July 2007-September 2007: just nursing Bear

September/October 2007-December 2007: still nursing Bear, but now pregnant with Cub. I put September/October because I truly wasn't paying attention and didn't even realize until the middle of November that I was pregnant again. Talk about Mommy Brain.

mid-December 2007-May 2008- pregnant with Cub- wahoo, my body was just responsible for growing a baby! Well, and chasing around two toddlers, but that's beside my point today.

May 2008-present: nursing Cub

The plan is to nurse Cub until he's at least a year old. I allowed my other two children to self-wean and I am not sure what I'll do with Cub. I would feel guilty stopping him earlier just because Mommy wants a break from sharing her body with someone else, but, on the other hand, it will be over 5 years of sharing by then, so we'll see how I feel.

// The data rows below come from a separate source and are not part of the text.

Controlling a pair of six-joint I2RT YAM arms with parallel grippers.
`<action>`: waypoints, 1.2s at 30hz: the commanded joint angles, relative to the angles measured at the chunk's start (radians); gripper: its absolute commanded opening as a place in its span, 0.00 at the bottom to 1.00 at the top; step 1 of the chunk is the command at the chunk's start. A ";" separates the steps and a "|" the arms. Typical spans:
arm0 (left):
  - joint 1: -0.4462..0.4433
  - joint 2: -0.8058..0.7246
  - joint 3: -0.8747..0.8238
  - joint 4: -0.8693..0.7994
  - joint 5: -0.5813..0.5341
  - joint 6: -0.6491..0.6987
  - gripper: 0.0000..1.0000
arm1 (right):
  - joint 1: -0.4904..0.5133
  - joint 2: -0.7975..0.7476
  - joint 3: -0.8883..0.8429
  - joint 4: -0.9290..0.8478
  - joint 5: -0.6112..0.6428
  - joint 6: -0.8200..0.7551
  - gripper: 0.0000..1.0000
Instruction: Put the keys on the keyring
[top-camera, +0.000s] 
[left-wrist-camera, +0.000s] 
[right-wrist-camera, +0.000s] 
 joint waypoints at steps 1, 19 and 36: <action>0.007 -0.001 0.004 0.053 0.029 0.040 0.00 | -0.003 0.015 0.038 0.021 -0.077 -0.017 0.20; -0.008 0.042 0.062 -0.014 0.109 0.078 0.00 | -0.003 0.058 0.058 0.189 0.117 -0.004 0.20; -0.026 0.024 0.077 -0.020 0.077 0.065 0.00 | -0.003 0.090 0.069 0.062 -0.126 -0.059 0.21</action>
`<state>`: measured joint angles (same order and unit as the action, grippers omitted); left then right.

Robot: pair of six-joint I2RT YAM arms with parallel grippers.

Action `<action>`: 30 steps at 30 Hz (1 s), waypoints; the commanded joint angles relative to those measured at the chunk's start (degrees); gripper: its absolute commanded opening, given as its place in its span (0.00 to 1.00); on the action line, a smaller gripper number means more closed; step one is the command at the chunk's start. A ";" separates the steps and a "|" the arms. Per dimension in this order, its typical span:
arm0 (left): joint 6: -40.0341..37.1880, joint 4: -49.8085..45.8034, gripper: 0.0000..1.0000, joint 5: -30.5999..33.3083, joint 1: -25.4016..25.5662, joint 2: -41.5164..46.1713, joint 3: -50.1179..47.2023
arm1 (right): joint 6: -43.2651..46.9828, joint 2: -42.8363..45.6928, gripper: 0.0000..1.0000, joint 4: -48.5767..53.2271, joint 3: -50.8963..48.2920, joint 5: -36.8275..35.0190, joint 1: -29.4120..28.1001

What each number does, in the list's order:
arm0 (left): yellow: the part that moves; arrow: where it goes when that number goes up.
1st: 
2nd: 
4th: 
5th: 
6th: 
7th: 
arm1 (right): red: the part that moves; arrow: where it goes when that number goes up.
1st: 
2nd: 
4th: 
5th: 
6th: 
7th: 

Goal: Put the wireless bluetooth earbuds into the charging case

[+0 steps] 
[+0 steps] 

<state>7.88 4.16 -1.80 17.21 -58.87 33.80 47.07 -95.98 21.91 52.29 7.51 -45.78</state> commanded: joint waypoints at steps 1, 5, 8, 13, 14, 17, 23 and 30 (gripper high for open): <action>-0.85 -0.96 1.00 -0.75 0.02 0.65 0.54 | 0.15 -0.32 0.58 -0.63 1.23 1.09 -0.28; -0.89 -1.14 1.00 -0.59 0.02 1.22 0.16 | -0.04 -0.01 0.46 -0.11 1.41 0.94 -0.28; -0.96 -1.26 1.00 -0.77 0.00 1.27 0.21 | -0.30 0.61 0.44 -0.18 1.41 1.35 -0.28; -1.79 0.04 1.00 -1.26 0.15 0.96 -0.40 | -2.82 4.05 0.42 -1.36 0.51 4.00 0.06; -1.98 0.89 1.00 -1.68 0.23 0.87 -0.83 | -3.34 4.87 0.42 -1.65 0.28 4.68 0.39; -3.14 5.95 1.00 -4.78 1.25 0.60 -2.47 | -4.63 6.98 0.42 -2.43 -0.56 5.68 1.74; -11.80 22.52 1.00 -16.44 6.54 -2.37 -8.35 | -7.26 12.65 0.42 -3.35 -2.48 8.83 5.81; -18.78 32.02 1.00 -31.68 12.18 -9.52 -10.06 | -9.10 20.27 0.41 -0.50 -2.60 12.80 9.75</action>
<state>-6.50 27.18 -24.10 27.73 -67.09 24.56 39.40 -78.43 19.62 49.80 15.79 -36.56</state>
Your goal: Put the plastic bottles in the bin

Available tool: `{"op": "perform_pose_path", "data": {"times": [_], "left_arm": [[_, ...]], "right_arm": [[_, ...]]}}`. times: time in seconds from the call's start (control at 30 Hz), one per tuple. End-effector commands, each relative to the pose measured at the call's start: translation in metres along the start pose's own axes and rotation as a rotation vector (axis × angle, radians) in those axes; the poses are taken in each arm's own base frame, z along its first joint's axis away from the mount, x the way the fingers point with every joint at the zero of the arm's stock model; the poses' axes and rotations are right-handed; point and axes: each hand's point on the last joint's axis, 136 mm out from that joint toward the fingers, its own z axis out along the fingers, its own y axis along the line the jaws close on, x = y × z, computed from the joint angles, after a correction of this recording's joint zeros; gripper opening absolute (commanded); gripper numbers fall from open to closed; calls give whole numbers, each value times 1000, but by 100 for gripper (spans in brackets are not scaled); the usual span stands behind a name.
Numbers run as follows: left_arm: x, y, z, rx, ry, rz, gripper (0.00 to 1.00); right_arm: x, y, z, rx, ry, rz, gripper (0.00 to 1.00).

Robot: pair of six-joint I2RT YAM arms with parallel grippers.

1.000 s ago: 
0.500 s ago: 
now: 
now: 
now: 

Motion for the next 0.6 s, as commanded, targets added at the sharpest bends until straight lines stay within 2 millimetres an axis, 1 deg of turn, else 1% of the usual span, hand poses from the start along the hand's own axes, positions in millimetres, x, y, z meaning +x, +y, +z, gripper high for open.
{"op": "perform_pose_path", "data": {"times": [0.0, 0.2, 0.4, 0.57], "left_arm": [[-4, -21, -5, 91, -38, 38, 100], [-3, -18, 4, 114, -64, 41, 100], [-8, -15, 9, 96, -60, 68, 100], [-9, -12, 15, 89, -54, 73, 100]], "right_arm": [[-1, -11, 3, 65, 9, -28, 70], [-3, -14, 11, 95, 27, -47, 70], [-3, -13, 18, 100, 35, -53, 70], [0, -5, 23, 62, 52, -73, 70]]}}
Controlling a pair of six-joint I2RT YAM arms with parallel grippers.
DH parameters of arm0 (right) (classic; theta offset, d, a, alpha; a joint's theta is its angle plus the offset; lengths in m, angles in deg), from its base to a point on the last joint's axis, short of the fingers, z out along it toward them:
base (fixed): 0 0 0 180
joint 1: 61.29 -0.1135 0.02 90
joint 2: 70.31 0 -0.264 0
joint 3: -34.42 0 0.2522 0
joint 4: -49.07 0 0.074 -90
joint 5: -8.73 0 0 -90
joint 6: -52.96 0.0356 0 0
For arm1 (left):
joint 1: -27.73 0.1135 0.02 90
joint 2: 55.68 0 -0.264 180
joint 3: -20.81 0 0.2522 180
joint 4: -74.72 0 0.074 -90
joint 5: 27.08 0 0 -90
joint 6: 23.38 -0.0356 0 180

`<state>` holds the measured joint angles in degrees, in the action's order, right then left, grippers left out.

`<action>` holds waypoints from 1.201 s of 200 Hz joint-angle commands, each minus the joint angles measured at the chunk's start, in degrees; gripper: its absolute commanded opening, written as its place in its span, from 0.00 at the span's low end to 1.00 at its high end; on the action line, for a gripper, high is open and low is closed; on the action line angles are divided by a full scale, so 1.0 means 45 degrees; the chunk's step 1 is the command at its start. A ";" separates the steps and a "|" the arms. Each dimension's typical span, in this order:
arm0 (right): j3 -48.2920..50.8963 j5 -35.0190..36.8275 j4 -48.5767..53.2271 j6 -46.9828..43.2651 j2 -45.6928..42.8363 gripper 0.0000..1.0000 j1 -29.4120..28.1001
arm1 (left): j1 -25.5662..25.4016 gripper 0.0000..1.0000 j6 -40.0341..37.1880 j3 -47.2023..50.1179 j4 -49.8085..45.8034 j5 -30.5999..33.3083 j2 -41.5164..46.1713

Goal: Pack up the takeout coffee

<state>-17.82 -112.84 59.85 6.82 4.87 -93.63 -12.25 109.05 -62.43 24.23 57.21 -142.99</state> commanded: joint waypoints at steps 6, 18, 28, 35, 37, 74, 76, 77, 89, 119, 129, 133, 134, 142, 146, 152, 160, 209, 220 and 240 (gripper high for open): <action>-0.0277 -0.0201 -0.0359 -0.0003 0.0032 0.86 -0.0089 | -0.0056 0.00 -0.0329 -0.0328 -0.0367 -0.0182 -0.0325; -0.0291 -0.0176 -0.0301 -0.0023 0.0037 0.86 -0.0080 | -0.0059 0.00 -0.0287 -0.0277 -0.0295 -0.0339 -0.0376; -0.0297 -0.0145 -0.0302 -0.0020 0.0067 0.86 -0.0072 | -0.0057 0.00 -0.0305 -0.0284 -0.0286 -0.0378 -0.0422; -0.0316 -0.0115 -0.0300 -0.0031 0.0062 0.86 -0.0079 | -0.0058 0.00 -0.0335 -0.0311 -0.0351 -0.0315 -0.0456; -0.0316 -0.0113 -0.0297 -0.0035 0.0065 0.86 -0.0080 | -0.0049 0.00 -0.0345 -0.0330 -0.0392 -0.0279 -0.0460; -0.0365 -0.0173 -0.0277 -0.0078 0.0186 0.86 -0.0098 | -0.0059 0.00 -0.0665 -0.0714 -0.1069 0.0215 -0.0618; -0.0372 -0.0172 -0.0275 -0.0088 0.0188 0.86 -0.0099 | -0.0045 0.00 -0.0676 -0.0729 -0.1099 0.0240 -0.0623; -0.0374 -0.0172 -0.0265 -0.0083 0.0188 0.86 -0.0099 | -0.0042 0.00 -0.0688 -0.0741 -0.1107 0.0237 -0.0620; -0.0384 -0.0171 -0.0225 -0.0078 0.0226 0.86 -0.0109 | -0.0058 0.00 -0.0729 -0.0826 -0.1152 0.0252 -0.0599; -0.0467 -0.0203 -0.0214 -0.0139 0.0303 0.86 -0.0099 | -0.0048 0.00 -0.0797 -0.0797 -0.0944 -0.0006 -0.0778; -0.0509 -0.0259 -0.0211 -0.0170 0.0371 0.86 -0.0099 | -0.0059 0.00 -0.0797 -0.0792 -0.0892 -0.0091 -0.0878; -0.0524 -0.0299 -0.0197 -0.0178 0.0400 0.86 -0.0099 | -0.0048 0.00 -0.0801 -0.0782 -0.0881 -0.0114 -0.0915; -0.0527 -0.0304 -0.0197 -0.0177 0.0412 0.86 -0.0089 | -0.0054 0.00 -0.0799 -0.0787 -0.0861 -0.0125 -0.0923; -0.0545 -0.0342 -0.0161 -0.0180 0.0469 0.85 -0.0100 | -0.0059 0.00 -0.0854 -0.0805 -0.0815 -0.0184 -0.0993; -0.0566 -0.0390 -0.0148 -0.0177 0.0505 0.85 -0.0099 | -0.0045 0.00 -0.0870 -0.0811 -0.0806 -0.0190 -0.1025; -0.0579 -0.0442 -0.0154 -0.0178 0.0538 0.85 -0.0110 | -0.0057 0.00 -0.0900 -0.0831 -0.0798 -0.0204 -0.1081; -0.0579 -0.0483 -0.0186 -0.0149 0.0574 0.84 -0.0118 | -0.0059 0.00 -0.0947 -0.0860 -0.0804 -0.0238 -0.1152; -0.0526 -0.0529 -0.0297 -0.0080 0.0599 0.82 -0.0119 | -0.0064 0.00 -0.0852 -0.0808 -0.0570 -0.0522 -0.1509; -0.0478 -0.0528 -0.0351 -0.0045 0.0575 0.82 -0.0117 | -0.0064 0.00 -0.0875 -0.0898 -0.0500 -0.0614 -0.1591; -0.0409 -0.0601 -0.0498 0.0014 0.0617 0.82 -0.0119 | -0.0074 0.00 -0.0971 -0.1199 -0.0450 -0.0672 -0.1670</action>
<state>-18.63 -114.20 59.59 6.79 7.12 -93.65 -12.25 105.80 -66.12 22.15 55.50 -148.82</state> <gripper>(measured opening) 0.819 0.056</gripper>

When people ask me if we will have another, my first answer to is to say, "No, not any time soon." And it's not because of how hard it is to have three little ones(though it is hard) or how expensive kids are(even though they are) or any other reason than this one: I want my body back to myself. I want to be able to go on a juice fast or a diet of salad and protein shakes or drink a coffee or a soda or 5 margaritas without having think about what the effect would be on a growing baby or on my breast milk. I want to get a full night's sleep, not disturbed by an uncomfortably large pregnant belly or an overactive bladder or a baby who needs to be fed. I've been a good girl and watched what I ate, drank, and everything that I did so that I could grow and feed healthy babies.

But, it's been five years and I'm tired.

P.S. Yes, I realize how whiny and unappreciative of the miracle of pregnancy/breastfeeding that I sound, but I'm feeling whiny today, so I'm going with it.